Experimentation is the beginning of a data-driven decision-making culture change: How do you use experimentation? How do you know if customers will actually care about your new product or marketing angle? Is there a way to find out before you exhaust your budget?
Experimentation to de-risk Growth & Innovation
Experimentation allows you to collect data from multiple hypotheses so you can guide strategy and resource allocation. You’re also experimenting to shorten feedback loops. The most realistic experiments ideally capture feedback from the end-consumer and in a way that tests actual purchase intent with customer behavioral observation.
Gaining insights with test budgets
Everyone has a budget. Experimenting helps you gain insight with smaller fractions of your budget so you deploy the winning ideas by invalidating projects with data. Experimentation allows you to capture multiple answers with a test budget before you deploy your actual media or R&D budgets.

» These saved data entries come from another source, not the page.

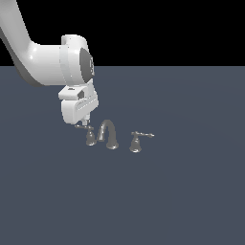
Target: Turn on the faucet by rotating a designated handle.
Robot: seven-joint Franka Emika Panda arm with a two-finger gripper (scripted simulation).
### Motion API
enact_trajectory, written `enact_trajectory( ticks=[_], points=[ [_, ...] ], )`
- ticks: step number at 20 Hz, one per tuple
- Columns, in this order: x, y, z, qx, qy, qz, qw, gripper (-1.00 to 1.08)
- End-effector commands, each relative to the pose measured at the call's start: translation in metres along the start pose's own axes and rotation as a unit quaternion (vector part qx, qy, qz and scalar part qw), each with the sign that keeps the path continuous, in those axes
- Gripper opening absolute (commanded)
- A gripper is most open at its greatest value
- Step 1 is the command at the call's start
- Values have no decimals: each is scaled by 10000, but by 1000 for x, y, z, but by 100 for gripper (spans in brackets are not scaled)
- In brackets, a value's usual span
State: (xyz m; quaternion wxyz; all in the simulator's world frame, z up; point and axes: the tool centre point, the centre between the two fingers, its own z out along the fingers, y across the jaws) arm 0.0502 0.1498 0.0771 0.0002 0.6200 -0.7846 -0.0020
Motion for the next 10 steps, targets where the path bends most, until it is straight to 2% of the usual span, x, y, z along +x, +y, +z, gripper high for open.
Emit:
enact_trajectory(
  ticks=[1, 4, 10],
  points=[
    [0, -1, 0, 17, 10, 21, 10000, -100],
    [0, -1, 0, 13, 9, 16, 10000, -100],
    [-10, 20, 0, 15, 10, 18, 10000, -100]
  ],
)
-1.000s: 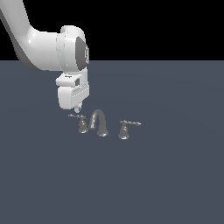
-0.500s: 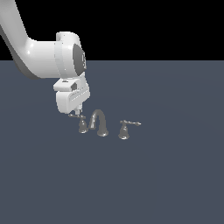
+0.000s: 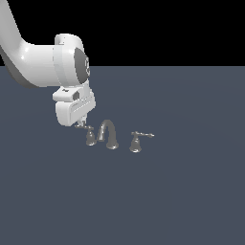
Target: Turn on the faucet by rotating a designated handle.
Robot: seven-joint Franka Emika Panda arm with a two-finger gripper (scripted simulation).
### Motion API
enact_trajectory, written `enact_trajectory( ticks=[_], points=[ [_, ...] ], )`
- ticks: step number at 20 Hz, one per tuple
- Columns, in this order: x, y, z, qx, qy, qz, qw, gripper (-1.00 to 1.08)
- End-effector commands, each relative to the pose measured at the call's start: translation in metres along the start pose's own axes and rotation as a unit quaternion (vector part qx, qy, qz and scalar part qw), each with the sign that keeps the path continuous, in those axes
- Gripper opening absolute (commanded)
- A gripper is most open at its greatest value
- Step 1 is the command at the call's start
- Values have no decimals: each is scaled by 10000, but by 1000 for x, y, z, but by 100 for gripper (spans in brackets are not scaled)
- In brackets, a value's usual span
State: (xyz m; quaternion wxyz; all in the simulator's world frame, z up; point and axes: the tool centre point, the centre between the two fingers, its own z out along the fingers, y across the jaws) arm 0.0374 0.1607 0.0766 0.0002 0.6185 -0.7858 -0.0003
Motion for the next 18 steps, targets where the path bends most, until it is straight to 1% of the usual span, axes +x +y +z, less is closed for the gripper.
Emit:
enact_trajectory(
  ticks=[1, 4, 5, 6, 18],
  points=[
    [-5, 9, 0, 1, 0, -1, 10000, -100],
    [-10, 20, 0, 1, 0, -1, 10000, -100],
    [-10, 20, 0, 1, 0, -1, 10000, -100],
    [-3, 11, 0, 42, 23, 43, 10000, -100],
    [1, 49, 0, 15, 8, 14, 10000, -100]
  ],
)
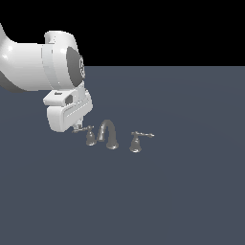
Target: Turn on the faucet by rotating a designated handle.
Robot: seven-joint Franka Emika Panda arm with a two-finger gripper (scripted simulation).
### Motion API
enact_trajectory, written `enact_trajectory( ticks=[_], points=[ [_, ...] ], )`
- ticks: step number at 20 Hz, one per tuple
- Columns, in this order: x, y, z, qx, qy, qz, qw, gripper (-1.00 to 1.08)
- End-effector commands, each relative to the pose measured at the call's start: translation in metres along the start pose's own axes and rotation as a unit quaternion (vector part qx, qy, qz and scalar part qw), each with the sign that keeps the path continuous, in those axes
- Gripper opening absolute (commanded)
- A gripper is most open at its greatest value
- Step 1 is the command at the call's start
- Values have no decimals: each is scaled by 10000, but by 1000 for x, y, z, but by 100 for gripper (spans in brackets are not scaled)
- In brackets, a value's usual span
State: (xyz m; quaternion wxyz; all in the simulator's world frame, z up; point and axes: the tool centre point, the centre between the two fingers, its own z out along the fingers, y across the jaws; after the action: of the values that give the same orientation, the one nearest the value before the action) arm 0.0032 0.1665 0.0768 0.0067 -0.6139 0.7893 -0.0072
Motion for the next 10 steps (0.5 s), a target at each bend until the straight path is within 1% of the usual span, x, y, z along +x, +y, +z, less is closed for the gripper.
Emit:
enact_trajectory(
  ticks=[1, 4, 5, 6, 10],
  points=[
    [-1, 18, 0, -89, 14, -46, 9999, -100],
    [0, 27, 0, -96, 10, -53, 9999, -100],
    [0, 27, 0, -96, 10, -53, 9999, -100],
    [7, 13, 0, 11, 57, 8, 10000, -100],
    [16, 23, 0, -19, 43, -10, 10000, -100]
  ],
)
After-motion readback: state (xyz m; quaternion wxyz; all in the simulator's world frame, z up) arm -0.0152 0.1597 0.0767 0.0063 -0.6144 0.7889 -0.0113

Consumers are still adapting to environmental flux
The environment hasn't truly settled down after significant, global macro-economic changes, so to some extent, customers can't either. Many do not know if they're designing for an at-home consumer, or something closer to the "old normal". You could be taking advantage of experimentation in a significantly more rapid, agile and affordable way to direct focus towards the most validated opportunities. You can experiment to postpone projects and move resources to projects that have experiments that proved a hypothesis, towards higher "win-rates."
No one can predict the future, but it's ideal to de-risk innovation and explore opportunities in a better way.